WORKING DATA –
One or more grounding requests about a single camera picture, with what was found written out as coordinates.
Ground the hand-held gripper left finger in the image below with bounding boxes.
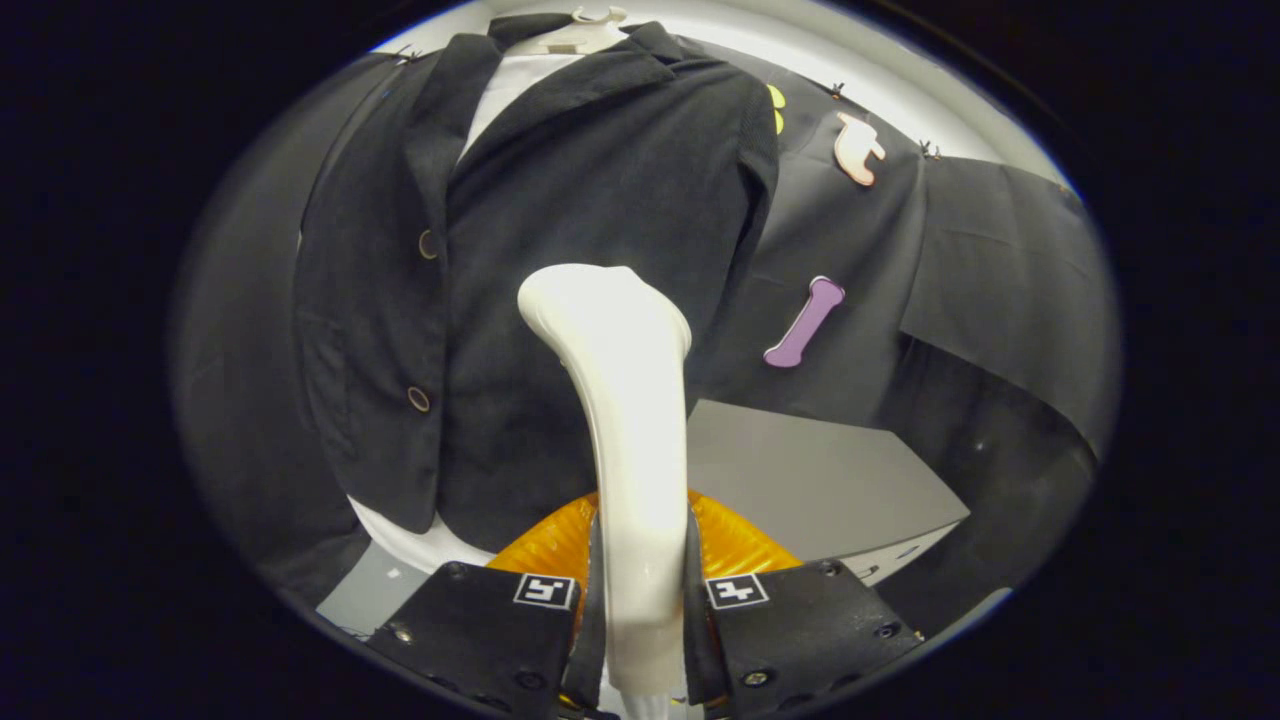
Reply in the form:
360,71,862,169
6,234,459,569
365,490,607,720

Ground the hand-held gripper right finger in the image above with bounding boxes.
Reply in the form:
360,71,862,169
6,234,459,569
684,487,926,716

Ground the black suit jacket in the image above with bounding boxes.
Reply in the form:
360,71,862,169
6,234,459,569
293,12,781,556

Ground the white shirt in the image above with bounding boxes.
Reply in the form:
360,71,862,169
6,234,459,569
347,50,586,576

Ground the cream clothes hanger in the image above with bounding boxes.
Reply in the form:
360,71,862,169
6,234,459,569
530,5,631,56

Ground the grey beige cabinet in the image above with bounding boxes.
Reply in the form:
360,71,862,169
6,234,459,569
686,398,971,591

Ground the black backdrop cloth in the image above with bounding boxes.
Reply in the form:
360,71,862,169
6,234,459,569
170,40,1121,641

...

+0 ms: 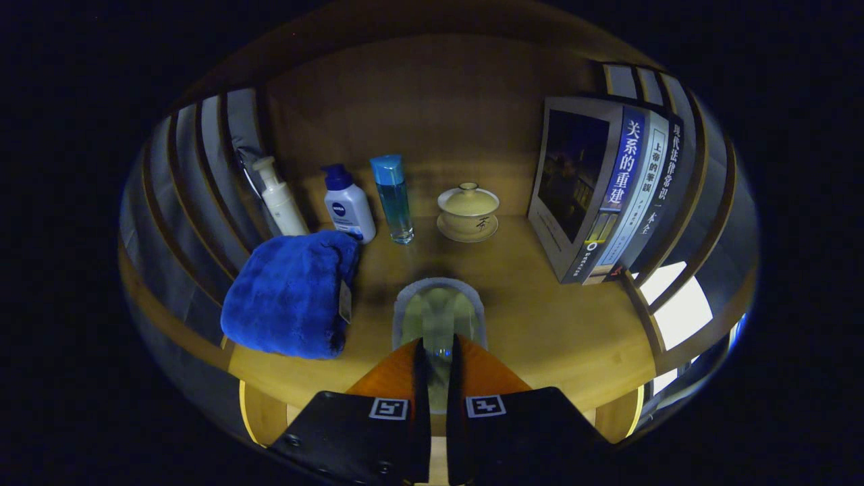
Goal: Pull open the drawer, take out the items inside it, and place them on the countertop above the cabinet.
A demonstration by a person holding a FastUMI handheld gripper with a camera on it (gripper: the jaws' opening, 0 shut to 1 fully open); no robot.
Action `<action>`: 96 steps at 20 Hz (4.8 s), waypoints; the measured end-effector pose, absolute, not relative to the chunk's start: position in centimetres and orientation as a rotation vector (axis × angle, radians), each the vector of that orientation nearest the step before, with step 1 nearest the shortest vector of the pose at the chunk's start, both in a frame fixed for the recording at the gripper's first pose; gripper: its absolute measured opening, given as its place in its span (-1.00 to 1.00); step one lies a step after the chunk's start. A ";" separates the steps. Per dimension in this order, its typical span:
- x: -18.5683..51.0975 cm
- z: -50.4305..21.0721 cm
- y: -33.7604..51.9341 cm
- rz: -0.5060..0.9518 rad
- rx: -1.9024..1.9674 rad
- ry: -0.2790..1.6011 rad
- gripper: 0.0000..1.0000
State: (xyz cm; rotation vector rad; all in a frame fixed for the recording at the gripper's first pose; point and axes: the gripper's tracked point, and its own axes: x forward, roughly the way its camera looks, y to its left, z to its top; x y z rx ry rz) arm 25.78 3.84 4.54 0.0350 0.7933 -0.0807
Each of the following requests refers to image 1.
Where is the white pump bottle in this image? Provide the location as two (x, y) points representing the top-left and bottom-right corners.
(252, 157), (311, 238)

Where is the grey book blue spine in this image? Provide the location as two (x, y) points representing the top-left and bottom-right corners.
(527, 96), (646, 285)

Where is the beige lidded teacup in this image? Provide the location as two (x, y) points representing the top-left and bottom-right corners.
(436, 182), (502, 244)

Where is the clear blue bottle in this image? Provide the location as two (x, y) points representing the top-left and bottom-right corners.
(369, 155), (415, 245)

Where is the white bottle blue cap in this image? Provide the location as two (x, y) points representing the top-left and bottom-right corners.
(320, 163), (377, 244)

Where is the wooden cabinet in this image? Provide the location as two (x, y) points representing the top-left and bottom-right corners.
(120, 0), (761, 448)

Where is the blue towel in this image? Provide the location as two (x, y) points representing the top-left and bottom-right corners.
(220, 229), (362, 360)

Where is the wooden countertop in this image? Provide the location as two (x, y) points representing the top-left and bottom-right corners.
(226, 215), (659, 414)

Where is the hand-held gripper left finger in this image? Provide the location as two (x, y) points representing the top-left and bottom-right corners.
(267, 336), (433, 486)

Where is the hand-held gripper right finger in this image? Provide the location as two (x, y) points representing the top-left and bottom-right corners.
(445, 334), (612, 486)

YOUR ASSIGNMENT – Where a line of the listing holds the string "boxes", copy that line.

WRITTEN SOLUTION –
Ground the hand-held gripper left finger in the image below with bounding boxes.
Ground the hand-held gripper right finger in the image above with bounding boxes.
Ground the black suit jacket in the image above with bounding boxes.
Ground the white shirt in the image above with bounding boxes.
Ground the cream clothes hanger in the image above with bounding boxes.
Ground the grey beige cabinet in the image above with bounding boxes.
Ground the black backdrop cloth in the image above with bounding boxes.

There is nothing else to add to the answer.